- Assignment: Take the data that sits below and write it out again exactly.

- Source data:
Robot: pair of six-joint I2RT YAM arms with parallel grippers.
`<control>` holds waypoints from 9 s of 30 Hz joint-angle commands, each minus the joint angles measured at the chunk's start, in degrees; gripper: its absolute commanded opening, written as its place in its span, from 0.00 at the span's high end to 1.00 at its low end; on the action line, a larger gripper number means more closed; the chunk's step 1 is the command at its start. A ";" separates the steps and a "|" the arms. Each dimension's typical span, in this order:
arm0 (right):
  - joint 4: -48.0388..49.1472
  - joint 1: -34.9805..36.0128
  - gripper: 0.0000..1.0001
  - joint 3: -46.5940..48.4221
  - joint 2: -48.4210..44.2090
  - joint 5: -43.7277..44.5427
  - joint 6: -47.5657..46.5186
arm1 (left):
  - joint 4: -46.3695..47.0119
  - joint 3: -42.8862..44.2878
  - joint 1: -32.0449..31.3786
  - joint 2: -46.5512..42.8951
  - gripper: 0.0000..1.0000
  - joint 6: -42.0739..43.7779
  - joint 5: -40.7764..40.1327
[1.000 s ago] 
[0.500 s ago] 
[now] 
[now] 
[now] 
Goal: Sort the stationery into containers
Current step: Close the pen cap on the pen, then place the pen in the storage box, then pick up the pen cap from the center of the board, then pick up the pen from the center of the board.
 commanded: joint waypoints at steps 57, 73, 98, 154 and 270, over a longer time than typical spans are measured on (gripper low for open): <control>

- Task answer:
Robot: pair of six-joint I2RT YAM arms with parallel grippers.
`<control>` holds waypoints from 9 s of 30 Hz joint-angle commands, each minus the joint angles measured at the chunk's start, in degrees; gripper: its absolute commanded opening, written as its place in its span, from 0.00 at the span's high end to 1.00 at its low end; on the action line, a larger gripper number means more closed; the chunk's step 1 is the command at its start. A ";" separates the steps and a "|" the arms. Each dimension's typical span, in this order:
arm0 (right):
  - joint 4: -48.0388..49.1472
  - joint 1: -34.9805..36.0128
  - gripper: 0.0000..1.0001
  - joint 3: -46.5940..48.4221
  - joint 2: -48.4210..44.2090
  - joint 5: -43.7277..44.5427
  - joint 6: -47.5657..46.5186
arm1 (left):
  - joint 4: -46.3695..47.0119
  - joint 3: -42.8862..44.2878
  - joint 1: -32.0449..31.3786
  - joint 2: -46.5512..42.8951
  - gripper: 0.0000..1.0000
  - joint 6: -42.0739..43.7779
  - joint 5: -40.7764..40.1327
[1.000 s ago] 
[0.500 s ago] 
[now] 
[now] 
[now] 
Goal: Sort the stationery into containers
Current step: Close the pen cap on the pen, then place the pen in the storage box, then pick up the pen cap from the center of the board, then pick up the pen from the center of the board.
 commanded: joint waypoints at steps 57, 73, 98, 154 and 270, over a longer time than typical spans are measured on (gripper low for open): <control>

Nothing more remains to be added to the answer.